Even though Uncle Bob's advice agrees with this submission:

[https://news.ycombinator.com/item?id=14301466](https://news.ycombinator.com/item?id=14301466)

>People of that school tend to write tests that test implementation rather
than functionality. As a result you get fragile tests that break not telling
you what went wrong but how the implementation has changed.

Also another thing Uncle Bob does not advocate. From his stance, if most of
your failing tests are due to refactors (changing implementation), and not
bugs, you need to redesign your tests. Abstract out your interfaces so tests
are not too dependent on the actual implementation. Tests are first class
code, not to be treated differently from your main code base - they should
abide by code standards, and they need to be architected as much as your
regular code.

(Easier said than done).

The thing is, I'm not even an Uncle Bob fan. But it's crazy how neither his
fans nor his detractors see the nuances in what he says - be it his videos or
his blog posts.

What is it about programmer types that makes them see everything in binary?

------
falcolas
IMO, if I ever have 100% code coverage, I did something wrong.
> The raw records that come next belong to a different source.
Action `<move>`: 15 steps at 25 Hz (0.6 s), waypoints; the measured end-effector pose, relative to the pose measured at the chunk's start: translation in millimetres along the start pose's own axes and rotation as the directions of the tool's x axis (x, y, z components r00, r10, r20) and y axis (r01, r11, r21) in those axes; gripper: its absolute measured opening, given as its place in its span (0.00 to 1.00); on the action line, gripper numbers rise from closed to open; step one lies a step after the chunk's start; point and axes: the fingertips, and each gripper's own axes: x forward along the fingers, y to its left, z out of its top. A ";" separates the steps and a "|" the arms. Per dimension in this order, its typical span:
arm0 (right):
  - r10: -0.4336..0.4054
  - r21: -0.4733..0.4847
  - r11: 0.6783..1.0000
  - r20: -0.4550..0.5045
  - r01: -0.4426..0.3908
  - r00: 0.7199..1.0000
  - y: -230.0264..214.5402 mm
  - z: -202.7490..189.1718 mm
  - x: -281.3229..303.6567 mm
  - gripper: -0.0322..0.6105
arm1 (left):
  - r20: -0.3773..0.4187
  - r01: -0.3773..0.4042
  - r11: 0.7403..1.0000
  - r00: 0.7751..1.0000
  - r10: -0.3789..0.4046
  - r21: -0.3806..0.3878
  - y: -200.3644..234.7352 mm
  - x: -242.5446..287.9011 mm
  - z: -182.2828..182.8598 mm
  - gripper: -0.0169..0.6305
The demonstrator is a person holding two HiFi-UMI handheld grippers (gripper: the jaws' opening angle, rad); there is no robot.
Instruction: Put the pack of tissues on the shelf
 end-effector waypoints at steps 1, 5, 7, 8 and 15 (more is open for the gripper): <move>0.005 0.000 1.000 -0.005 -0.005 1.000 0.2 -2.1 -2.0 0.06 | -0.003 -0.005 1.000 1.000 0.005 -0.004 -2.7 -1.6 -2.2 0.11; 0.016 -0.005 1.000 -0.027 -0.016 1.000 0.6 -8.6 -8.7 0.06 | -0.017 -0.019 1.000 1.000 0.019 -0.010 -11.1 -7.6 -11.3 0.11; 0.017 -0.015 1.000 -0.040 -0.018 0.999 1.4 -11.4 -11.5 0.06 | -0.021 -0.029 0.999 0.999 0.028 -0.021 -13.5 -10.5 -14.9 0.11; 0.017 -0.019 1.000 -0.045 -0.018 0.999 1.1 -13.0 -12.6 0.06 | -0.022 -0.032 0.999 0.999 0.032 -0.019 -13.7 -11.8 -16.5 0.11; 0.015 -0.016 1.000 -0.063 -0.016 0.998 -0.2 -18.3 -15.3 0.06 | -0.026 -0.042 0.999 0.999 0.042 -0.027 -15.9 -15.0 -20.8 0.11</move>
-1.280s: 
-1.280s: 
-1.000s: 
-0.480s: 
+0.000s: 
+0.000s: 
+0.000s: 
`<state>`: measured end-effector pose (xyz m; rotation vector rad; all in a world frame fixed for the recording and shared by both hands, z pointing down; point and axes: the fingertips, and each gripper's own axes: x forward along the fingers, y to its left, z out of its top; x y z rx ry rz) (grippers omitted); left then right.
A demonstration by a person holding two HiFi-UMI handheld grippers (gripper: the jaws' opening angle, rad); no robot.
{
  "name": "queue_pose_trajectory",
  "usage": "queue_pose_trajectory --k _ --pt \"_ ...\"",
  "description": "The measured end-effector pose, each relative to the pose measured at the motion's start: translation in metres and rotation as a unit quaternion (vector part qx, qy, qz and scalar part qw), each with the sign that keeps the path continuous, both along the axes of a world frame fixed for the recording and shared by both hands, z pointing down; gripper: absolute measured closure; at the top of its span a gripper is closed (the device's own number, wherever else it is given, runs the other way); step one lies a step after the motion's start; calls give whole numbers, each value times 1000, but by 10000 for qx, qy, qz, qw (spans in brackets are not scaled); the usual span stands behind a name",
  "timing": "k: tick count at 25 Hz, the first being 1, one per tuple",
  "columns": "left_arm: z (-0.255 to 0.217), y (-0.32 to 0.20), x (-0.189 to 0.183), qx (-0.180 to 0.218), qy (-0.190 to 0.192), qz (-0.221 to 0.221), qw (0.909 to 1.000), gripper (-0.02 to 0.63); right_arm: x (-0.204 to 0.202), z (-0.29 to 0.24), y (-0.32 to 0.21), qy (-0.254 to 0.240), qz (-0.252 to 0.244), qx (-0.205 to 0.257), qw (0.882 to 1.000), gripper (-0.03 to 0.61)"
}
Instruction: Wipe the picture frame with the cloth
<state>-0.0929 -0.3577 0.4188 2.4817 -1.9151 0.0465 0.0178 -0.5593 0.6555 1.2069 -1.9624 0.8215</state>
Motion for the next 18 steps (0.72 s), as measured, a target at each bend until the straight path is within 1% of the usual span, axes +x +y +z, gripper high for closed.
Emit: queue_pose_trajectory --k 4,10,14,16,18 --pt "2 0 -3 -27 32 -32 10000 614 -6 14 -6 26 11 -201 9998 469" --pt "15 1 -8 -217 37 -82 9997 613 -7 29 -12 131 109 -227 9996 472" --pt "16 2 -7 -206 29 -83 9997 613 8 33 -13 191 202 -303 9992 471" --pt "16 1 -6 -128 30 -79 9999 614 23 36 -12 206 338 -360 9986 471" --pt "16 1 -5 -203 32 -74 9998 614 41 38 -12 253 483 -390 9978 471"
The best I can
usually achieve is 95-98%, because of my defensive coding to warn about the
"impossible" use cases.

Escape a `while True` loop? Log it, along with the current state of the
program, and blow up (so we can be restarted). Memory allocation error? Log
it. The big "unexpected exception" clause around my main function? Log it.

If I do hit those in testing, my _code_ is wrong.

------
vinceguidry
I noticed the author was speechless in two situations, both of which involved
"but we write all our tests in <test-framework>." This is legitimate and
should be taken more seriously by the author.

Codebases serve businesses and businesses value _legibility_ over efficacy.
It's more important to them to have control over their assets than to have
better assets. Using _one_ test framework is in perfect service of that goal.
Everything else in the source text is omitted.